Well, those naysayers were off beam. The event was – and remains – a huge success. In fact, throughout the state, a load of similar events have quickly filled in the weekends following (and even proceeding) this season-launching market.
This year’s Fishing Flea Market will take place Saturday, February 16, 2008 from 8:00a.m. to 2:00 p.m. It is located at the Southern Regional Middle School Cedar Bridge Rd, Manahawkin.
This annual market, despite its youngish age, is aging very gracefully, as vendors and buyers have built an annual see-you-next-year rapport.
It has also become a meeting place for stir-crazy anglers wanting to get out and mull about with others also awaiting the first fishing of the year.
Though it is still possible to get a table at the event, (by going to http://www.srsd.net/schoolevents/default.asp) I once again dropped the vendor ball.
I wasn’t organized enough to grab a table to sell my over-collection of vintage fishing equipment.
I have literally hundreds of older reels – mainly vintage baitcasting reels with Bakelite side plates and handle knobs.
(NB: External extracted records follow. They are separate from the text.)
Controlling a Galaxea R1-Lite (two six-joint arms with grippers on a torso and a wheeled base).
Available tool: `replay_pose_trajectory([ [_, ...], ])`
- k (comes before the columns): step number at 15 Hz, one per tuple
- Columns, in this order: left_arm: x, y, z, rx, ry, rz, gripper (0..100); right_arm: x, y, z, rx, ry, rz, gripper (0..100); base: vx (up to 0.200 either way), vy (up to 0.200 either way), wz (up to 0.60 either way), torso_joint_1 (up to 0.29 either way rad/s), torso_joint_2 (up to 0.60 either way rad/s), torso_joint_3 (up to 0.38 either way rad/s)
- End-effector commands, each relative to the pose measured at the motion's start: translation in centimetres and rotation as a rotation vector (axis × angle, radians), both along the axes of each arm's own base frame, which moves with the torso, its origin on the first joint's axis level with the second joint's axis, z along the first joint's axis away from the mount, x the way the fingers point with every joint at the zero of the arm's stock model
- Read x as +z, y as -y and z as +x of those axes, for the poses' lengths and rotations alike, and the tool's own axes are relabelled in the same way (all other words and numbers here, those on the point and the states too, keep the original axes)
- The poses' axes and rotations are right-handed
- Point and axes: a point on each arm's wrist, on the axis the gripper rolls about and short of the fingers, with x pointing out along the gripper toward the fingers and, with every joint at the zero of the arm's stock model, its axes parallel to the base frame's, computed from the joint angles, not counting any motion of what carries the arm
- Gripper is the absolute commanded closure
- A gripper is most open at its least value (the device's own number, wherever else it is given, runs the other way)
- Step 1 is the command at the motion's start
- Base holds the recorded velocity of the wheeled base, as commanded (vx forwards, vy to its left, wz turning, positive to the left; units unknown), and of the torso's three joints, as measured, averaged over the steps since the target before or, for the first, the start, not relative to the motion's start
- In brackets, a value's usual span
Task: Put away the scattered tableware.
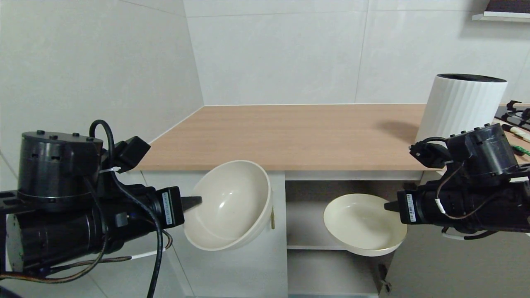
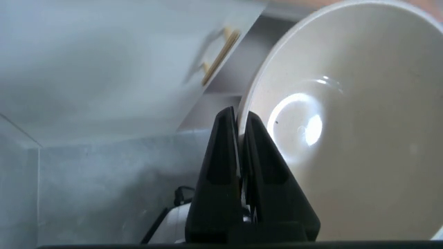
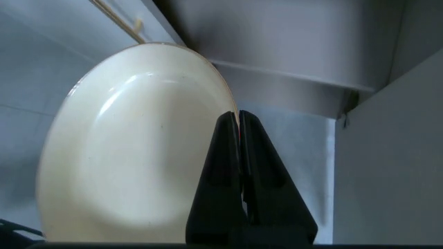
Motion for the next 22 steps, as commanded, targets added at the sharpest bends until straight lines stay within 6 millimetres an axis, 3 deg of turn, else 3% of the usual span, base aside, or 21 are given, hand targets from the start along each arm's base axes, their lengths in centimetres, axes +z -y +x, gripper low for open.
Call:
replay_pose_trajectory([
  [1,-0.4,0.1,0.2,-0.005,-0.016,0.005,100,-0.2,-0.1,0.1,0.0,-0.008,-0.004,100,0.0,0.0,0.0,-0.173,0.47,0.281],
  [9,-0.6,0.4,0.2,-0.015,-0.026,0.006,100,-0.5,-0.1,0.2,0.006,-0.016,-0.013,100,0.0,0.0,0.0,-0.148,0.46,0.306],
  [15,-0.7,0.4,0.2,-0.023,-0.031,0.002,100,-1.1,-0.6,0.5,0.016,-0.036,-0.024,100,0.0,0.0,0.0,-0.021,0.08,0.057],
  [18,-0.9,0.4,0.4,-0.023,-0.038,0.005,100,-2.8,-1.5,1.3,0.033,-0.093,-0.052,100,0.0,0.0,0.0,0.0,0.0,0.0],
  [22,-1.0,0.5,0.5,-0.021,-0.047,0.006,100,-7.0,-2.9,3.6,0.033,-0.159,-0.083,100,0.0,0.0,0.0,0.0,0.0,0.0],
])
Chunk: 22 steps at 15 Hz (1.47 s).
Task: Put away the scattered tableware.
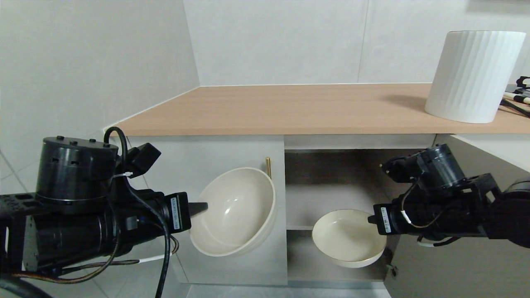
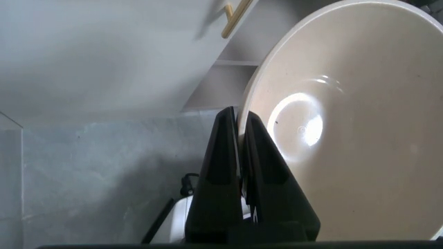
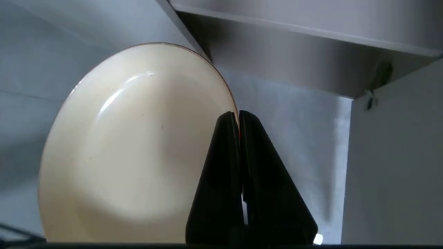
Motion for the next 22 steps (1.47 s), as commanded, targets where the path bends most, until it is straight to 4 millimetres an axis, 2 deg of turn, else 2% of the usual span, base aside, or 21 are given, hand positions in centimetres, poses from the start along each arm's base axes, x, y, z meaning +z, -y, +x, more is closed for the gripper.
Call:
replay_pose_trajectory([
  [1,-0.2,0.1,0.2,0.001,-0.007,0.003,100,-4.1,-1.0,1.8,0.0,-0.092,-0.047,100,0.0,0.0,0.0,0.0,0.0,0.0],
  [2,-0.2,0.1,0.2,0.001,-0.009,0.003,100,-4.6,-1.2,2.0,-0.001,-0.1,-0.05,100,0.0,0.0,0.0,0.0,0.0,0.0],
  [3,-0.2,0.1,0.2,0.001,-0.01,0.004,100,-6.4,-1.7,3.0,-0.006,-0.101,-0.053,100,0.0,0.0,0.0,0.0,0.0,0.0],
  [6,-0.2,0.1,0.2,0.001,-0.01,0.004,100,-8.6,-2.3,4.3,-0.027,-0.074,-0.037,100,0.0,0.0,0.0,0.0,0.0,0.0],
  [9,-0.6,0.2,0.5,0.001,-0.024,0.01,100,-10.7,-2.8,6.0,-0.092,0.009,-0.039,100,0.0,0.0,0.0,0.0,0.0,0.0],
  [10,-0.6,0.2,0.5,0.001,-0.024,0.01,100,-10.7,-2.8,6.0,-0.092,0.009,-0.039,100,0.0,0.0,0.0,0.0,0.0,0.0],
  [13,-0.8,0.3,0.7,0.001,-0.034,0.014,100,-13.3,-2.7,8.4,-0.181,0.119,0.0,100,0.0,0.0,0.0,0.0,0.0,0.0],
  [22,-1.2,0.5,0.9,0.0,-0.047,0.02,100,-16.7,-1.2,13.8,-0.388,0.195,-0.088,100,0.0,0.0,0.0,0.0,0.0,0.0],
])
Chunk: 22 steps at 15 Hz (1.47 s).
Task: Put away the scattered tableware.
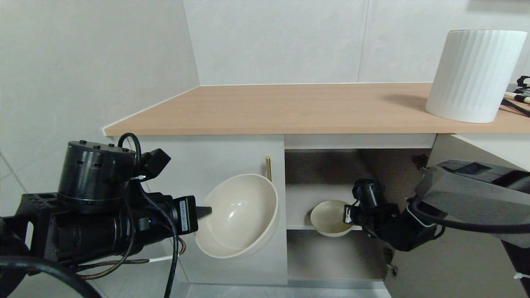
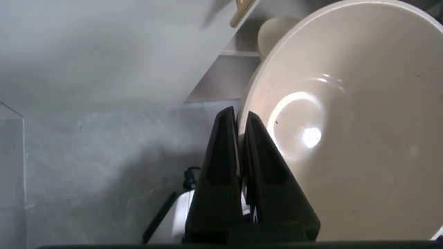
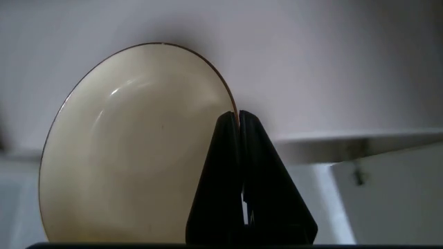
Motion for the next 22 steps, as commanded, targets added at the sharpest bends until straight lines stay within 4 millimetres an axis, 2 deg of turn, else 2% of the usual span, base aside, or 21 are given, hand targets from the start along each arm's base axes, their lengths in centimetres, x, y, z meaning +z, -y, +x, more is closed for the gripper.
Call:
replay_pose_trajectory([
  [1,-0.1,0.1,0.1,-0.002,-0.005,0.002,100,-1.5,0.3,1.1,-0.033,-0.006,-0.019,100,0.0,0.0,0.0,0.0,0.0,0.0],
  [6,-0.3,0.2,0.1,-0.006,-0.012,0.005,100,-2.8,0.4,3.5,-0.109,0.039,-0.047,100,0.0,0.0,0.0,0.0,0.0,0.0],
  [15,-0.4,0.3,0.1,-0.008,-0.015,0.006,100,-3.6,0.8,6.3,-0.189,0.072,-0.08,100,0.0,0.0,0.0,0.0,0.0,0.0],
  [20,-0.5,0.3,0.2,-0.008,-0.018,0.008,100,-3.4,0.8,6.5,-0.195,0.08,-0.079,100,0.0,0.0,0.0,0.0,0.0,0.0],
  [21,-0.5,0.3,0.2,-0.008,-0.018,0.008,100,-3.3,0.7,6.5,-0.195,0.083,-0.079,0,0.0,0.0,0.0,0.0,0.0,0.0],
  [22,-0.5,0.3,0.2,-0.008,-0.018,0.008,100,-3.1,0.7,6.6,-0.196,0.088,-0.075,0,0.0,0.0,0.0,0.0,0.0,0.0],
])
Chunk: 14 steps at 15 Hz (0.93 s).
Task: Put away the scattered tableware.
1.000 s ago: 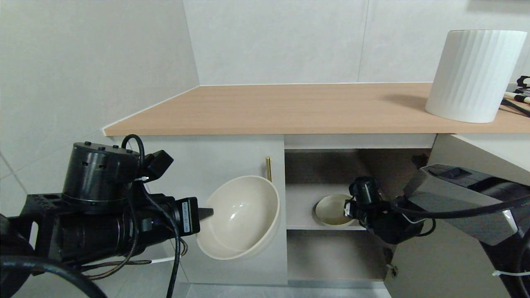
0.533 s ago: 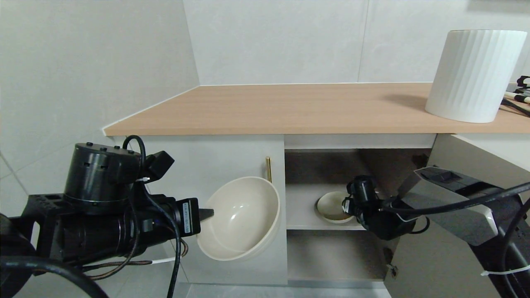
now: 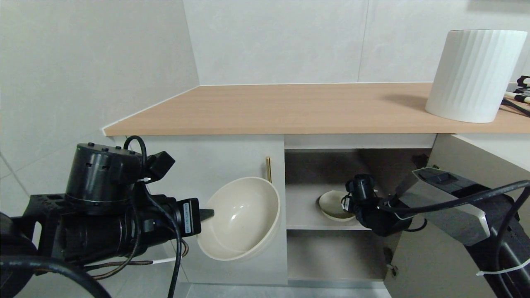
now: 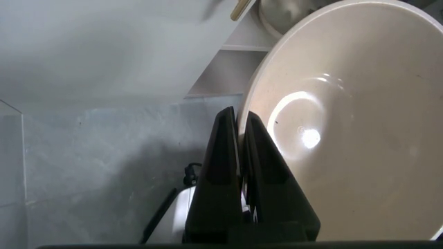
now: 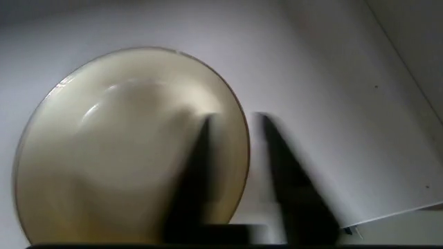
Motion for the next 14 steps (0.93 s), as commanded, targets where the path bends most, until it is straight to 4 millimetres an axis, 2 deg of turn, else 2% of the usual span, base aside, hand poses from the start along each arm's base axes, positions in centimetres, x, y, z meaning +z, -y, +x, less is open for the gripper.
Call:
replay_pose_trajectory([
  [1,0.0,0.0,0.0,0.0,-0.001,0.0,100,0.4,0.0,0.0,-0.001,0.01,0.004,0,0.0,0.0,0.0,0.0,0.0,0.0],
  [3,0.0,0.0,0.0,0.0,0.0,-0.001,100,0.9,0.0,0.0,-0.002,0.019,0.009,0,0.0,0.0,0.0,0.0,0.0,0.0],
  [6,-0.3,0.2,0.5,0.0,-0.01,0.007,100,4.2,-0.1,-2.0,-0.001,0.042,0.043,0,0.0,0.0,0.0,0.0,0.0,0.0],
  [7,-0.2,0.9,1.2,-0.008,-0.006,0.011,100,7.5,-0.4,-4.7,0.05,0.041,0.061,0,0.0,0.0,0.0,0.0,0.0,0.0],
  [10,-1.3,2.8,2.2,-0.053,-0.038,0.035,100,13.0,-1.7,-9.7,0.227,0.019,0.121,0,0.0,0.0,0.0,0.0,0.0,0.0],
  [12,-3.1,4.4,2.3,-0.077,-0.077,0.096,100,16.6,-2.7,-13.0,0.325,-0.019,0.142,0,0.0,0.0,0.0,0.0,0.0,0.0],
  [13,-3.3,4.7,2.3,-0.079,-0.082,0.107,100,17.0,-2.7,-13.4,0.339,-0.023,0.146,0,0.0,0.0,0.0,0.0,0.0,0.0],
  [14,-4.7,5.7,2.4,-0.074,-0.098,0.176,100,19.5,-2.9,-15.8,0.435,-0.04,0.184,0,0.0,0.0,0.0,0.0,0.0,0.0],
])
Some of my reels are in like-new condition, though I am horrifically guilty of having nixed the original boxes over the years. It’s hard to believe but a reel coupled with its original box can as much as double the total value of the collectible. I often see just the boxes going for healthy amounts on eBay.
Speaking of my over-collection of fishing stuff, I’ll soon placing my modest sinker collection in a local collection. I have maybe dozen primordial Americana fishing weights I’ve dug from Colonial and Federal Period homesteads. Most resembling sinkers we use nowadays, these are very crude and carry a lot of historic weight. Though really not worth that much, I hold these archaic sinkers in higher esteem than some of my top-shelf fishing collectibles.